The MP, who previously worked as nurse and treated locals, especially those ravaged by HIV/Aids, argues that “If people want A don’t provide B. Their need was a house or a tarpaulin.”
Many families are still living in temporary structures because they do not have finances to reconstruct their homes.
Ms Margaret Najjemba fears that the old structure, which developed cracks, may collapse and kill her children.

She has spent her meagre resources to put up a rickety structure.
“I have not had any help. We sleep outside, the rains hit us and the mosquitoes bite us. Ants have also invaded the house, we are badly off,” Ms Najjemba says.
Mr Dickson Ssenkima, a resident of Kyebe, says some sub-counties do not have a single secondary school. “You have to walk for 30km to go to a secondary school,” he says.
Most of the children in the communities drop out of school, especially after completing primary level. The two districts perennially post dismal results at PLE, UCE and UACE.

Effects. Pupils of Sacred Heart Primary School, Biganda, in Rakai District sit next to a classroom block, which developed cracks after the earthquake. PHOTO BY IVAN KIMBOWA

Mr Ssenkima says in the aftermath of the earthquake, there was little help that came from government.
“They brought posho here; we don’t have a problem of food because we are farmers; we need homes. We have seen help go to people to Bududa [a community on the slopes of Mt Elgon in eastern Uganda], we are also Ugandans and we don’t want to be discriminated. We are being treated like non-Ugandans,” he adds.
Mr Ssenkima recalls how his expectant wife almost died last year while attempting to deliver.

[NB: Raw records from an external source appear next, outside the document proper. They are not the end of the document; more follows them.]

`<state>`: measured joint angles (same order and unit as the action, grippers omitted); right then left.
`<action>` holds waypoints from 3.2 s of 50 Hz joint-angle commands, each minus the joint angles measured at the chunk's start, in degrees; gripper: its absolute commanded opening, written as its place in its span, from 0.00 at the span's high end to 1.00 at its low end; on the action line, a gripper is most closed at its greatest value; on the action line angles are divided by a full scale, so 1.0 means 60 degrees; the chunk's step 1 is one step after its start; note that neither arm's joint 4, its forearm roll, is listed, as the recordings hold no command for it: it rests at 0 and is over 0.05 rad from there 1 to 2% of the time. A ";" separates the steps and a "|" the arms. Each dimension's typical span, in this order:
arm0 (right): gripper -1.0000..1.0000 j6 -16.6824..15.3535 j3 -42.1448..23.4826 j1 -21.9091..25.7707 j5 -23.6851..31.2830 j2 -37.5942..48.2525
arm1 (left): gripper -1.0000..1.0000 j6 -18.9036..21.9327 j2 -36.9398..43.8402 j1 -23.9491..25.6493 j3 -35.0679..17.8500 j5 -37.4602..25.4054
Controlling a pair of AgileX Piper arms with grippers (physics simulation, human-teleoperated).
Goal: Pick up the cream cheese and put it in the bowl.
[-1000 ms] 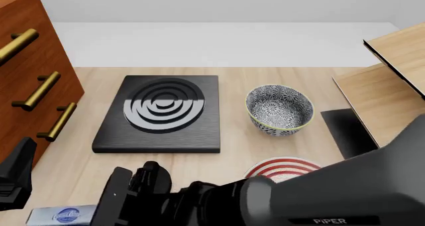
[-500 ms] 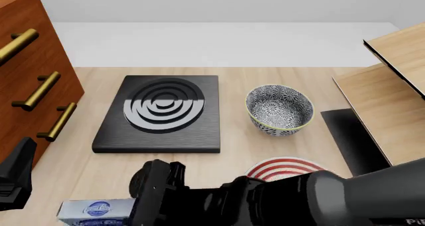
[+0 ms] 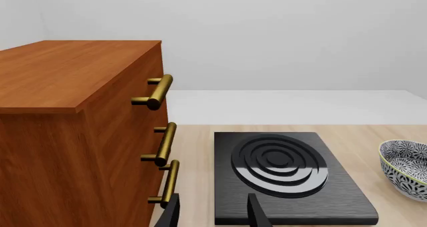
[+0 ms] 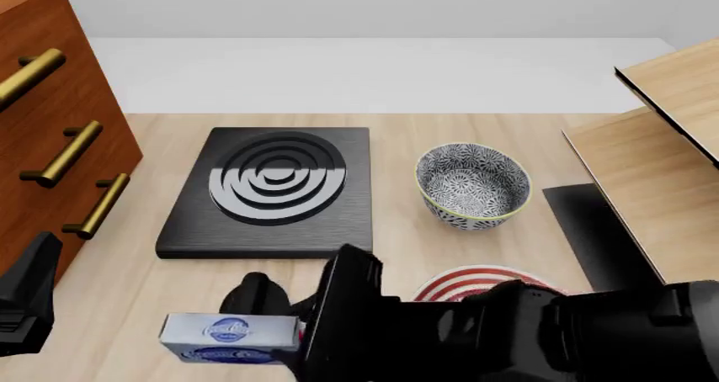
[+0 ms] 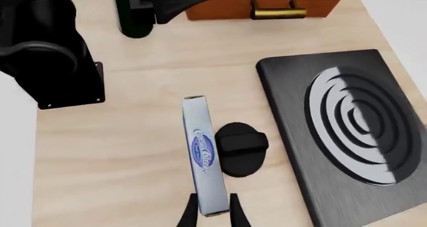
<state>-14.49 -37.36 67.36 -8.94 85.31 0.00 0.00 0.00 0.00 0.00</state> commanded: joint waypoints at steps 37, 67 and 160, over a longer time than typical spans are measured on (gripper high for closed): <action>1.00 -0.0465 -0.0555 -0.2886 0.4882 -0.4603 | 0.00 0.0000 0.0000 0.0000 0.0000 0.0000; 1.00 -0.1139 -0.3053 -0.6383 0.7307 -0.4044 | 0.00 0.0000 0.0000 0.0000 0.0000 0.0000; 1.00 -0.0370 -0.2854 -0.8939 0.5251 -0.0190 | 0.00 0.0000 0.0000 0.0000 0.0000 0.0000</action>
<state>-18.44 -54.50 12.83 24.79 82.16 0.00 0.00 0.00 0.00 0.00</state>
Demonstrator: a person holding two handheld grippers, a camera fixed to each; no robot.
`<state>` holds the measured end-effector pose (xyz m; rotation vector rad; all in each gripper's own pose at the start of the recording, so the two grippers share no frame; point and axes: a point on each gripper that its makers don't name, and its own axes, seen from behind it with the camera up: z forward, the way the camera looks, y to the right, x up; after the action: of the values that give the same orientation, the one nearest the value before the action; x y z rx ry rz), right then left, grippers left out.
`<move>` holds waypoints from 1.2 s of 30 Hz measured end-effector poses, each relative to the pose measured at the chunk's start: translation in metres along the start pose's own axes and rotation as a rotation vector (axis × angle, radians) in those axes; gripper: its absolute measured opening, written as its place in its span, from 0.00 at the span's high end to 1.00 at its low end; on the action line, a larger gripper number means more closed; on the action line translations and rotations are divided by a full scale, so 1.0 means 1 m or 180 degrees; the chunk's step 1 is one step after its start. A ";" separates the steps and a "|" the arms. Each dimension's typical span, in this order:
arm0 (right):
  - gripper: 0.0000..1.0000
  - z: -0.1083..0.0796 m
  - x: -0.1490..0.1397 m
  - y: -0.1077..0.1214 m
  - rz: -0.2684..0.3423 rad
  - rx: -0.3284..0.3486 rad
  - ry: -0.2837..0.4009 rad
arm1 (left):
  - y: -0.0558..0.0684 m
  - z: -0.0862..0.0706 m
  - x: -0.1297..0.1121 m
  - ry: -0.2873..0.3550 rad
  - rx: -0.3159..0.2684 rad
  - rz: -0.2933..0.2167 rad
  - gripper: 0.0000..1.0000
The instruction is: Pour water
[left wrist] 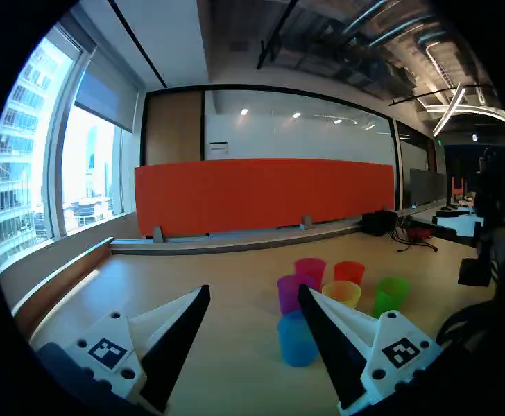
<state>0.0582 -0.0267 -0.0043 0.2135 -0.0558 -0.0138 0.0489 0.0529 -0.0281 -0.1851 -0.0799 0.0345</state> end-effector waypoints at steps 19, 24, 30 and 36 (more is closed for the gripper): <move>0.01 -0.017 0.011 0.032 0.0100 -0.0822 0.0324 | -0.016 0.006 0.030 0.0387 0.0381 -0.0042 0.06; 0.01 -0.020 0.011 0.036 0.0139 -0.0872 0.0329 | -0.017 0.008 0.032 0.0422 0.0463 0.0044 0.06; 0.01 -0.021 0.014 0.035 0.0149 -0.0887 0.0331 | -0.021 0.008 0.034 0.0494 0.0609 0.0079 0.06; 0.01 -0.019 0.018 0.033 0.0124 -0.0877 0.0333 | -0.027 0.008 0.031 0.0526 0.0706 0.0119 0.06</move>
<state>0.0773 0.0090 -0.0151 -0.0625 0.0464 0.0283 0.0795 0.0290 -0.0126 0.0327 0.0922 0.0648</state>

“There is only one taxi that moves to Kyotera and returns in the evening. It was luck that I had to hire a car and a medical officer who escorted her. She later gave birth in the forest. I have also lost a relative on the way to hospital and others have lost their families members,” he adds.
The road is another hindrance for patients seeking treatment. “The road through Maramagambo Forest Reserve is so slippery that you can’t go through during the rainy season,” Mr Ssenkima says.
Mr Francis Xavier Lubinga, a resident of Kyebe, says they travel for at least 35km to access a health centre II or a secondary school.

What lawyer says
“To access a health centre IV, you have to travel 45km to access a doctor through Maramagambo Forest Reserve. Recently, a woman was delivering a child but unfortunately she died here at the health centre II. The midwife tried her best and she needed an ambulance. When someone came with a vehicle to assist, she had already died,” Mr Lubinga says.
Mr Arthur Nsereko, the coordinator of the Network of Public Interest Lawyers (NETPIL), says government must be held accountable as a duty bearer in dispensing humanitarian aid without discrimination.
“When we are talking about disaster, we are talking about issues of survival, dignity and is livelihood. Government will tell you that the lack of response is due to inadequate funding or limited funds.

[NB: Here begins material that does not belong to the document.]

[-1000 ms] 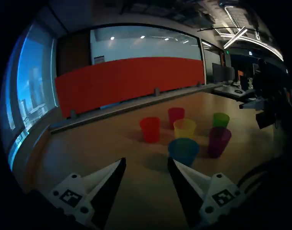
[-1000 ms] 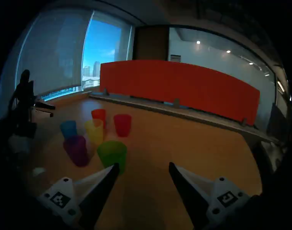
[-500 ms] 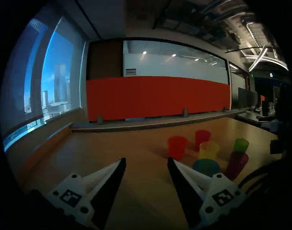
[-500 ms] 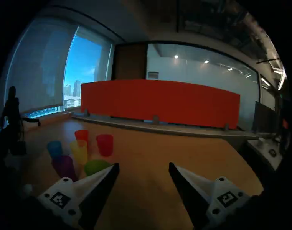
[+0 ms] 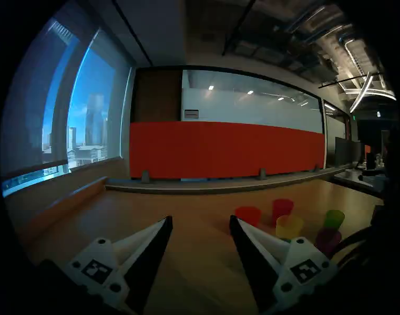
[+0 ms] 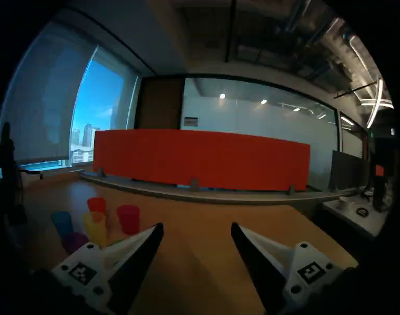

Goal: Pour water

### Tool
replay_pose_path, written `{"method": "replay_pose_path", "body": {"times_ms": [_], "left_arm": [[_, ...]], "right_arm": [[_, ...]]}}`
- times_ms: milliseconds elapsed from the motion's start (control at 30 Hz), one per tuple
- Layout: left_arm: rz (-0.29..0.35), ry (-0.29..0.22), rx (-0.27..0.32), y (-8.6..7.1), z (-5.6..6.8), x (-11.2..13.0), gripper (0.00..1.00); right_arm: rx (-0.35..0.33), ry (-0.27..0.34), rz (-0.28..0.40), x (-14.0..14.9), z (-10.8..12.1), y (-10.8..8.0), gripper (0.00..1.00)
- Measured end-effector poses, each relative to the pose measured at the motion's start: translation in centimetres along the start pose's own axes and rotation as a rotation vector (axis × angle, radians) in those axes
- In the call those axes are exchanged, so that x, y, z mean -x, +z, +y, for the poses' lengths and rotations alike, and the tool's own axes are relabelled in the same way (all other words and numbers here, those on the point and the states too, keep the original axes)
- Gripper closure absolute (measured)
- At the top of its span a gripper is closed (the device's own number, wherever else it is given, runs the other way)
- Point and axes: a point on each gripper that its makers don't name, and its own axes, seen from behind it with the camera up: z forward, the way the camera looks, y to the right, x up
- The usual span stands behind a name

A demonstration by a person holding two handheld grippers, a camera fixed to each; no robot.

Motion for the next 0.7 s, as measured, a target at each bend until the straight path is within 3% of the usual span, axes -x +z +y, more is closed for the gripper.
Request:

Unfortunately, we have seen government responses in other places and the question is; ‘why have we had a response in other places and not in Kyotera?’” he says.
Mr Nsereko, whose organisation offers pro-bono services to the under-privileged, says the discrimination of affected communities in Rakai and Kyotera districts violates the Constitution.

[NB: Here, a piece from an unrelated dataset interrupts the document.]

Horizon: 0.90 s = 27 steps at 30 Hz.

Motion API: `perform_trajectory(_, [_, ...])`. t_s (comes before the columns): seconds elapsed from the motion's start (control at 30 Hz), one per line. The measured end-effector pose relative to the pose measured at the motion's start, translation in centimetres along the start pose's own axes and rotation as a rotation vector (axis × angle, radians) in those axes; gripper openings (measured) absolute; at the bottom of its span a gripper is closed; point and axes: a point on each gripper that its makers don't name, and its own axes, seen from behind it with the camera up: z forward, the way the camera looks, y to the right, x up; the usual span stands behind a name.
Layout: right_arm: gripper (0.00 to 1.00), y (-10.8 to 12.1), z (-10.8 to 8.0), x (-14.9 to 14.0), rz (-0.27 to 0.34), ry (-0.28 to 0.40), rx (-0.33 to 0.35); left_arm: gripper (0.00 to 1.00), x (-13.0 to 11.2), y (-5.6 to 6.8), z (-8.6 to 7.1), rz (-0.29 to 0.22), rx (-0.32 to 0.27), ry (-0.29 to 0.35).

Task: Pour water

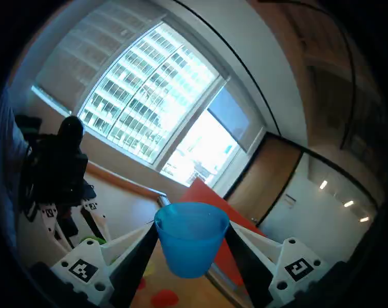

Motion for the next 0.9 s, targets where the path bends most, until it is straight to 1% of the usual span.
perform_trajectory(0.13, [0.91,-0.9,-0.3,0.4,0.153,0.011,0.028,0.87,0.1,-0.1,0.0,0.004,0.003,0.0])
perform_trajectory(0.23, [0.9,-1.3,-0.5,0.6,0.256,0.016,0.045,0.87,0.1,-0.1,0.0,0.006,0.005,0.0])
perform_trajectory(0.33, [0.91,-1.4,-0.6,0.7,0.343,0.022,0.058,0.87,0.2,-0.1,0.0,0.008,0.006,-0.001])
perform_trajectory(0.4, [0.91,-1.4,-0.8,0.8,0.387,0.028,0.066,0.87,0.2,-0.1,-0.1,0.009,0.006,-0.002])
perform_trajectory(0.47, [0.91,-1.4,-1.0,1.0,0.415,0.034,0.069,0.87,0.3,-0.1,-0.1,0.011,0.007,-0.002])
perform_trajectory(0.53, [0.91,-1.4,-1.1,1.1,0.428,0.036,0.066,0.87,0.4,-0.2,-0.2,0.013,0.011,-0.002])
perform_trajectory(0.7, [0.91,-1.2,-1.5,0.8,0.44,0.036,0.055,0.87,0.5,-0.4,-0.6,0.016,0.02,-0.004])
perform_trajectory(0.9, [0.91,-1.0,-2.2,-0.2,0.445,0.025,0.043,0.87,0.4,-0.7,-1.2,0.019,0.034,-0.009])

“Under the National Objectives and Directive Principles, the State is mandated to have an effective mechanism, we are talking of disaster preparedness, management and response that reaches everybody equitably. Article 21 of our Constitution explains the principle of equality and freedom from discrimination. Why Bududa and not Kyebe?” he wonders.
The residents, according to Mr Nsereko, are also entitled to the right to housing, the right to education, the right to health and equality in access to national resources in case of disaster.
With no hope in sight and government shirking its responsibility, some residents have approached authorities in Tanzania, seeking citizenship.